Source data
== Segment start ==

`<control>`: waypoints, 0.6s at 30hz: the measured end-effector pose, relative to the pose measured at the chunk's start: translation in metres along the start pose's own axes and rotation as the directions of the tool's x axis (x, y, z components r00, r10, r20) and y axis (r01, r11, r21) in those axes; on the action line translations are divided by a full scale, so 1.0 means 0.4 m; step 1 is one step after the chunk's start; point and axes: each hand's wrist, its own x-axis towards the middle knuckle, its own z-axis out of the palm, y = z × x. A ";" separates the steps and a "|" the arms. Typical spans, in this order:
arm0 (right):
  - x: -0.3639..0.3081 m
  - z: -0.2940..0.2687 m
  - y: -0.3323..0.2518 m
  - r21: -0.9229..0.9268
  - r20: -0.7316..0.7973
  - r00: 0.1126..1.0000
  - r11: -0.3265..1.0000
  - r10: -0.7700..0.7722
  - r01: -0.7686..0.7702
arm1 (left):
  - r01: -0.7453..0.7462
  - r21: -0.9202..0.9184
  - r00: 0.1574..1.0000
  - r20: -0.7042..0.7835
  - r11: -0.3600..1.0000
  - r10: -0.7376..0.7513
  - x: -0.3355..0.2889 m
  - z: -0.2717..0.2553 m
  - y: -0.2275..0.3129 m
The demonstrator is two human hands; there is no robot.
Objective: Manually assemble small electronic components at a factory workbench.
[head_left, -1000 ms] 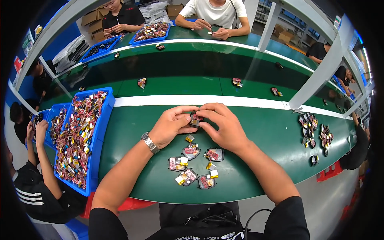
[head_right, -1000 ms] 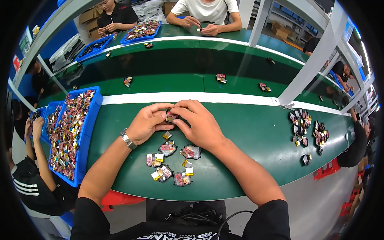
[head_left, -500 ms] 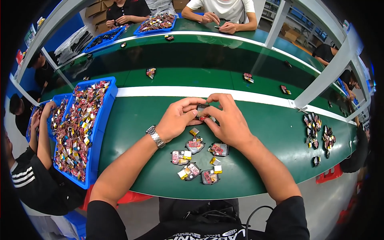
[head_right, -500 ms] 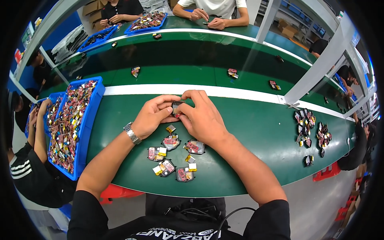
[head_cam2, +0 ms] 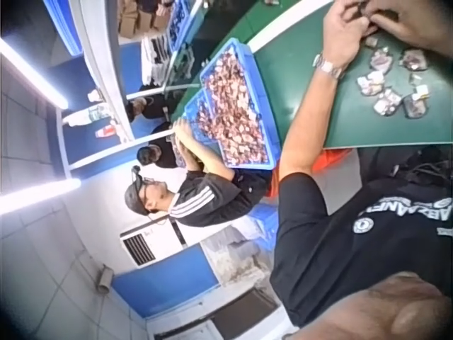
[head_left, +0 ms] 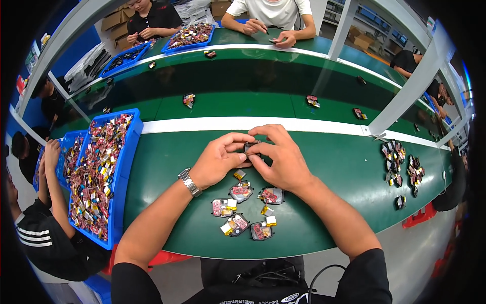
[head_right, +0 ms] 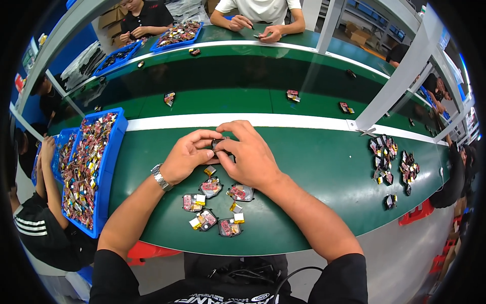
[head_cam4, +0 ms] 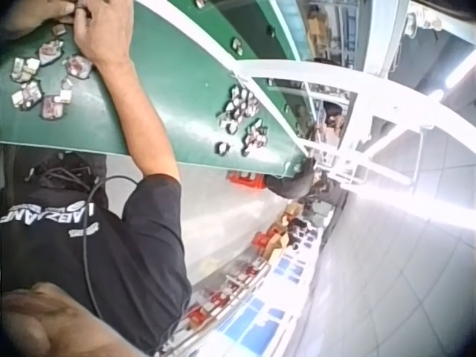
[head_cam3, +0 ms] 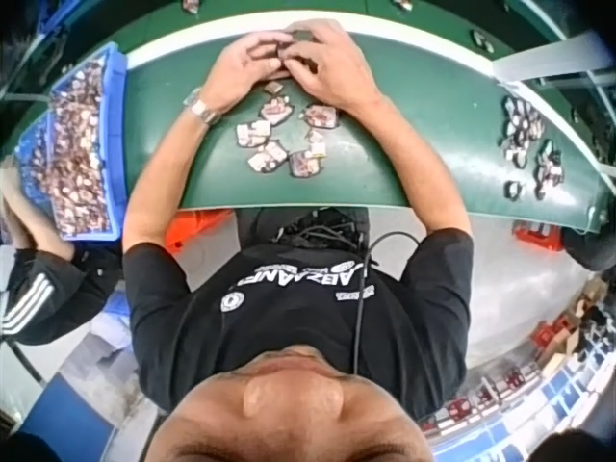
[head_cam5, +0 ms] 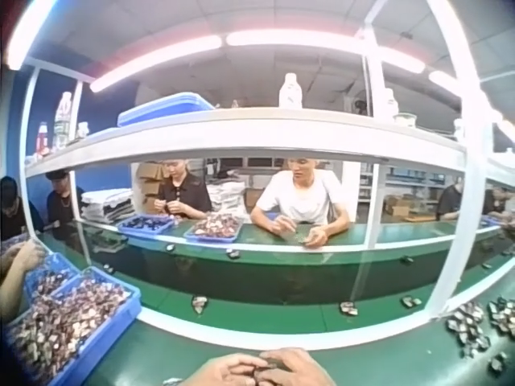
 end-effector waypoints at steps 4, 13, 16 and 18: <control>-0.005 -0.017 -0.001 0.051 0.079 0.996 0.998 -0.051 0.047 | 0.030 -0.016 0.999 0.022 0.999 -0.029 0.002 -0.003 0.001; -0.022 0.020 -0.006 0.093 -0.113 0.990 0.993 0.082 -0.072 | 0.038 -0.080 0.999 -0.009 0.996 -0.038 -0.002 0.002 0.000; -0.023 0.023 -0.014 0.108 -0.136 0.985 0.990 0.102 -0.088 | 0.044 -0.077 0.999 -0.007 0.996 -0.044 0.000 0.001 0.002; -0.028 0.025 -0.017 0.114 -0.109 0.986 0.987 0.124 -0.111 | 0.044 -0.082 0.999 -0.009 0.996 -0.045 -0.001 0.003 0.004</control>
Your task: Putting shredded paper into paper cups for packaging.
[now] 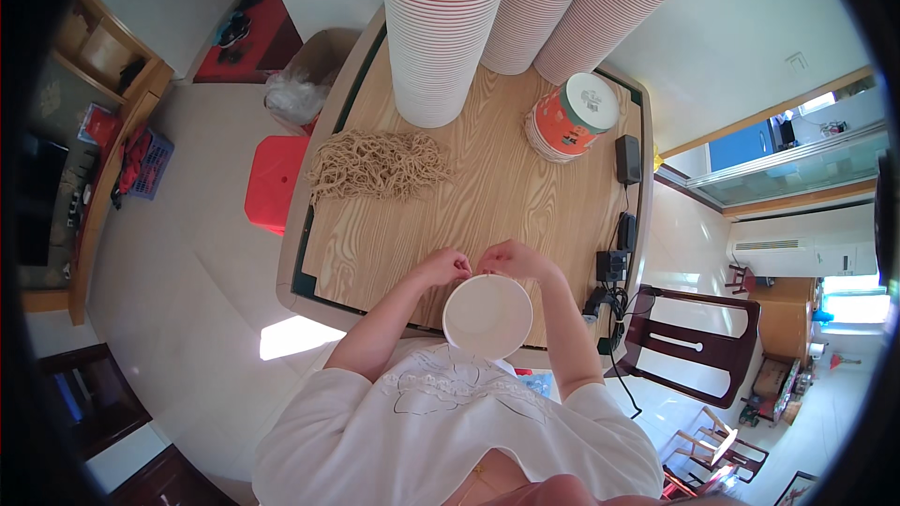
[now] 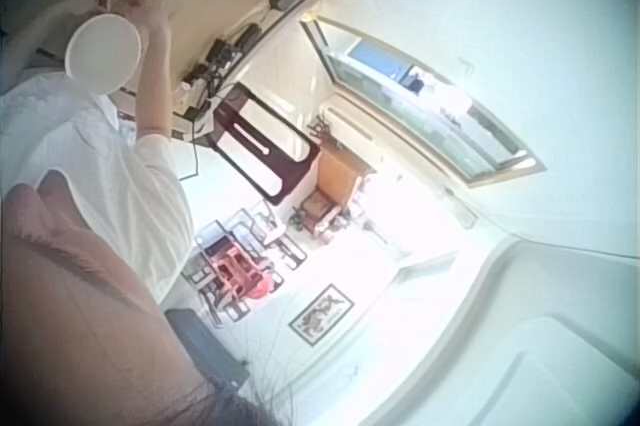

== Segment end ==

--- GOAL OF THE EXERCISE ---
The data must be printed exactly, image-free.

--- ANSWER SECTION ---
`<control>`: waypoints, 0.6s at 30hz: the measured end-effector pose, relative to the pose measured at the chunk's start: translation in metres along the start pose's own axes and rotation as the directions of the tool's x axis (x, y, z components r00, r10, r20) and y axis (r01, r11, r21) in those axes; on the action line translations are divided by a full scale, so 1.0 means 0.4 m; step 1 is one step after the chunk's start; point and axes: each hand's wrist, its own x-axis towards the middle knuckle, its own z-axis out of the palm, y = z × x. A ";" separates the steps and a "|" the arms. Typical spans, in this order:
arm0 (right):
  - x: -0.3639..0.3081 m
  - z: -0.2940..0.2687 m
  - y: -0.3323..0.2518 m
  - r21: -0.9229..0.9268
  - r20: -0.7316..0.7973
  - r00: 0.1126..1.0000
  - r11: -0.3265..1.0000
  - r10: -0.7700..0.7722
  - r01: -0.7686..0.7702
arm1 (left):
  - r01: -0.7453..0.7462
  - r21: -0.9202..0.9184
  - r00: 0.1574..1.0000
  - r20: -0.7042..0.7835
  - r11: -0.3600..1.0000
  - r10: -0.7376..0.7513
  - x: -0.3355..0.2889 m
  - z: -0.2717..0.2553 m
  - y: -0.2275..0.3129 m
The demonstrator is two human hands; there is no robot.
Objective: Manually assemble small electronic components at a factory workbench.
[head_left, -1000 ms] 
[head_right, -1000 ms] 
[head_left, -500 ms] 
[head_right, -500 ms] 
[head_cam2, +0 ms] 
[head_left, +0 ms] 
[head_right, +0 ms] 
[head_cam4, +0 ms] 
[head_cam3, +0 ms] 
[head_cam5, +0 ms] 
 end-effector waypoints at steps 4, 13, 16 and 18: <control>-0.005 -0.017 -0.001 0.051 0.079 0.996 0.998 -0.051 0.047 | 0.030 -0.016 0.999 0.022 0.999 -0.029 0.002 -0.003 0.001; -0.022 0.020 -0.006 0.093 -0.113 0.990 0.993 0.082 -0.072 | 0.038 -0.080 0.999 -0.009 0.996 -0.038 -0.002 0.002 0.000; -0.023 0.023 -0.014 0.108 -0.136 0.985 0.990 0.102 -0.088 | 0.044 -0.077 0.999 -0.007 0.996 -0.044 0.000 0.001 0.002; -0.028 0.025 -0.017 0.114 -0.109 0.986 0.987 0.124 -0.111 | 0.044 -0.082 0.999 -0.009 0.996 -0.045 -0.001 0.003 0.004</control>
Your task: Putting shredded paper into paper cups for packaging.
[now] 
[now] 

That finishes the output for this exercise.